WHAT NEEDS TO BE DONE
Below are some records; find each line that carries the word "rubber" and copy it.

DATA RECORDS

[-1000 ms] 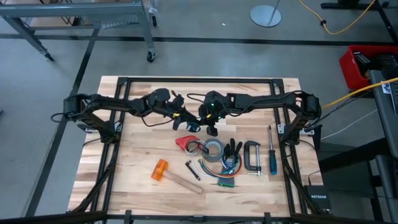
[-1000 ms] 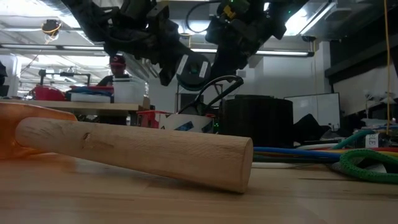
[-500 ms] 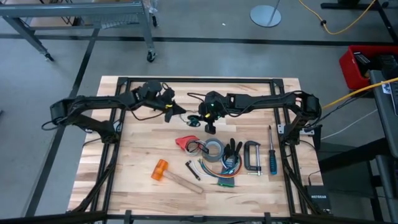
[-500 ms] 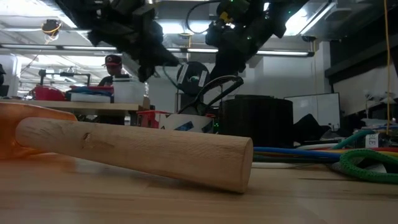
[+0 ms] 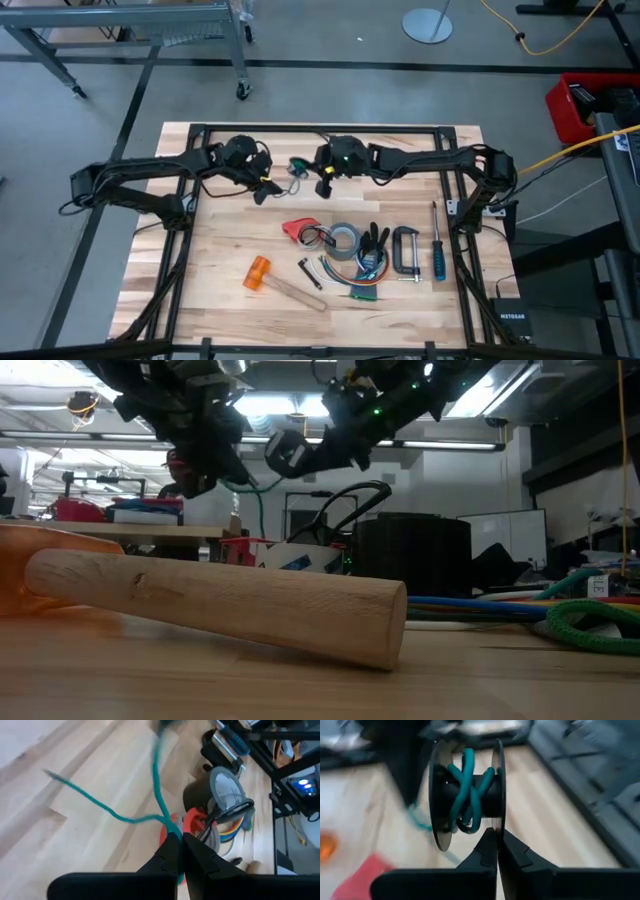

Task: Coil cords
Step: Uncoil the green cable wire from the black spool

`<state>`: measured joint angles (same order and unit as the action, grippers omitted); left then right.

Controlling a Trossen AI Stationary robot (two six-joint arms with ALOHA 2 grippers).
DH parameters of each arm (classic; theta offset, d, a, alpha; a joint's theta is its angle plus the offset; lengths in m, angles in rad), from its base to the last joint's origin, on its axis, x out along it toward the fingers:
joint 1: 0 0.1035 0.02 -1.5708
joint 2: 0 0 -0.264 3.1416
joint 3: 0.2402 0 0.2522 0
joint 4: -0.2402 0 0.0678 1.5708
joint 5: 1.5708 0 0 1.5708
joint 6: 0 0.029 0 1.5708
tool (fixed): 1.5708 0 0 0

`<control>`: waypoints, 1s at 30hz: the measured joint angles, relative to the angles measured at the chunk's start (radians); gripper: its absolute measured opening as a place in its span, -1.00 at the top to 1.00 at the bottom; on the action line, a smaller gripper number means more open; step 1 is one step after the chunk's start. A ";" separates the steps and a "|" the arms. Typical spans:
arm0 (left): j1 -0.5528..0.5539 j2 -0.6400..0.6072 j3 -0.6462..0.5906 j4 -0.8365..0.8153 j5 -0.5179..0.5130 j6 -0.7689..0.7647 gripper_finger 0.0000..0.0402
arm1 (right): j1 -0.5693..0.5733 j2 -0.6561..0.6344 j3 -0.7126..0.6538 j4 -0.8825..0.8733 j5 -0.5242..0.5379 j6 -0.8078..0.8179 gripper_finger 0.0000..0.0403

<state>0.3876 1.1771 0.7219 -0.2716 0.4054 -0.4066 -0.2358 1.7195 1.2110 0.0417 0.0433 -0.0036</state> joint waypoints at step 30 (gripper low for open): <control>0.032 -0.209 0.000 0.036 0.002 0.011 0.99 | -0.067 -0.024 0.000 -0.311 -0.188 -0.053 1.00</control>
<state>0.4195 0.9682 0.7219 -0.2360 0.4077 -0.3961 -0.3029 1.6954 1.2106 -0.2693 -0.1444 -0.0570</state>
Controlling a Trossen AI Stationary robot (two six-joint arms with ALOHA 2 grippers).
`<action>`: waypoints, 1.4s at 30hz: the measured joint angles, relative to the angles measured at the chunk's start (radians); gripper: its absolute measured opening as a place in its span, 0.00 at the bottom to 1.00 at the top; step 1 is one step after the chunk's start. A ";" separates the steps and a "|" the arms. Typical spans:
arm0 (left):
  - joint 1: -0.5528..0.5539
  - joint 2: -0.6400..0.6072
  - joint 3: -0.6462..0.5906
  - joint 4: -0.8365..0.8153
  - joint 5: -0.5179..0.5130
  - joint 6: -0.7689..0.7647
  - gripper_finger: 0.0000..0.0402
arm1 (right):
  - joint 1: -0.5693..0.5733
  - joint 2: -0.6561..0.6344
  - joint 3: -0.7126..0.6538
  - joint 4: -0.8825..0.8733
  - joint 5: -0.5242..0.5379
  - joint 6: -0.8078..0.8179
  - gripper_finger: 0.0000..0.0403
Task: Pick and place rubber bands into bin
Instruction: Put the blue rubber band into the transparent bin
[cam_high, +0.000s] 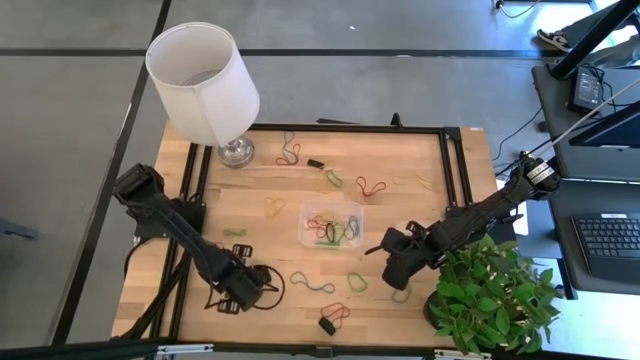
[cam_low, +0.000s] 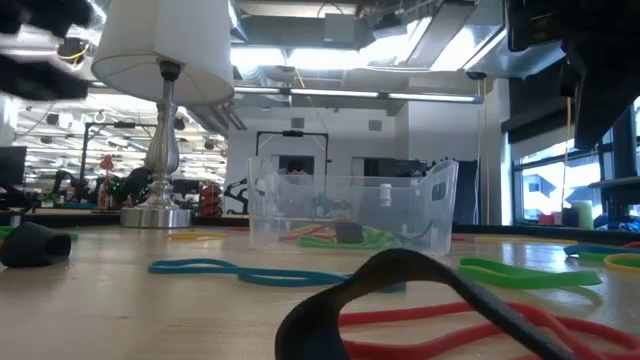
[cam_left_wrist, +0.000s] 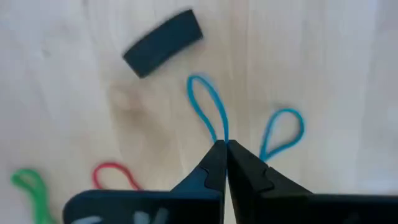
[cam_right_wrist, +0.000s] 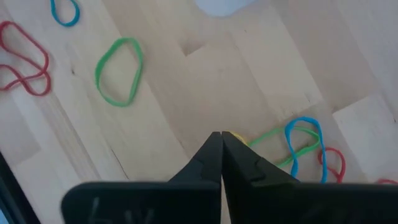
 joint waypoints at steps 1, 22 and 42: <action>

YOUR SOLUTION
Task: Pick and place rubber bands into bin
Instruction: Put the blue rubber band into the transparent bin

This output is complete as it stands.